> TASK INSTRUCTIONS
Only the lines from the first line of the material below to the line containing "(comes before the", inclusive, should be copied, each exactly as written.

> PROVIDED DATA
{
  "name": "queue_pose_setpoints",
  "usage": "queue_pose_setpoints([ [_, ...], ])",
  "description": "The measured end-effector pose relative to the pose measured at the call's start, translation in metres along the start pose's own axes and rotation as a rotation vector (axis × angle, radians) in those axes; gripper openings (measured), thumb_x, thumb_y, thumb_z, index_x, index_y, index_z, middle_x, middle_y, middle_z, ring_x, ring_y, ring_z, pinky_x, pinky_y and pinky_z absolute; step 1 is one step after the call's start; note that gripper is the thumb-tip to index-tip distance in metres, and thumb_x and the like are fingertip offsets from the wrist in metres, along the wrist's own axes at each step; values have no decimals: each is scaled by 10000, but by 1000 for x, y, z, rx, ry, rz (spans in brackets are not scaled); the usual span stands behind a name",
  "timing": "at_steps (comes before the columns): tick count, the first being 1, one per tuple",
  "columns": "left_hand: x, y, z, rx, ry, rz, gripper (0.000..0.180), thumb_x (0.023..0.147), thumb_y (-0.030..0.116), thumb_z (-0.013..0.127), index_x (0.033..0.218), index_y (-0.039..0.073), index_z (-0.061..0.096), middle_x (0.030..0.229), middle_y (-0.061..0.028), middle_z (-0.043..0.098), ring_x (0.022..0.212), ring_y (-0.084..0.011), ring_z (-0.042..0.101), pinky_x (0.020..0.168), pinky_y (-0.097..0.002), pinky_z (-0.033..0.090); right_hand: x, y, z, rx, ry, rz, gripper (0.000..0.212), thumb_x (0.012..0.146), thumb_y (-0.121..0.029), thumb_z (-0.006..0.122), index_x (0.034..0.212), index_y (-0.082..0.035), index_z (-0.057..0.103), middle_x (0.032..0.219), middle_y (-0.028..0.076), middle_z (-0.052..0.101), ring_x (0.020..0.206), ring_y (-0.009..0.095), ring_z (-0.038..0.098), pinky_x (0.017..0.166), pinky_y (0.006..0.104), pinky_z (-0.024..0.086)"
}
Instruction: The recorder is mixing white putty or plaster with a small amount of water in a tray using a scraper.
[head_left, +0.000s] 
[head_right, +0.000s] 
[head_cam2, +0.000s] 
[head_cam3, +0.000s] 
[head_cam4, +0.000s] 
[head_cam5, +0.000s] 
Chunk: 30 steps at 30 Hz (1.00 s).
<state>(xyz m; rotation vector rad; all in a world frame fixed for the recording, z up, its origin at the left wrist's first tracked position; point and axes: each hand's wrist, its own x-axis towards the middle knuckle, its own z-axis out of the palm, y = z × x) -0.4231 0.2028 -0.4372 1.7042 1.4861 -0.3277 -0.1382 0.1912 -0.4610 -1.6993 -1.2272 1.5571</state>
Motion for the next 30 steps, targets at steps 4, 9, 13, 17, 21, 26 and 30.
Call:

> EXPECTED ANSWER
{
  "name": "queue_pose_setpoints",
  "usage": "queue_pose_setpoints([ [_, ...], ])",
  "description": "The measured end-effector pose relative to the pose measured at the call's start, translation in metres along the start pose's own axes and rotation as a rotation vector (axis × angle, radians) in those axes; gripper openings (measured), thumb_x, thumb_y, thumb_z, index_x, index_y, index_z, middle_x, middle_y, middle_z, ring_x, ring_y, ring_z, pinky_x, pinky_y and pinky_z absolute; step 1 is one step after the call's start; note that gripper is the thumb-tip to index-tip distance in metres, and thumb_x and the like are fingertip offsets from the wrist in metres, along the wrist's own axes at each step; values have no decimals: each is scaled by 10000, but by 1000 for x, y, z, rx, ry, rz (spans in brackets are not scaled); the usual span stands behind a name",
  "timing": "at_steps (comes before the columns): tick count, the first being 1, one per tuple",

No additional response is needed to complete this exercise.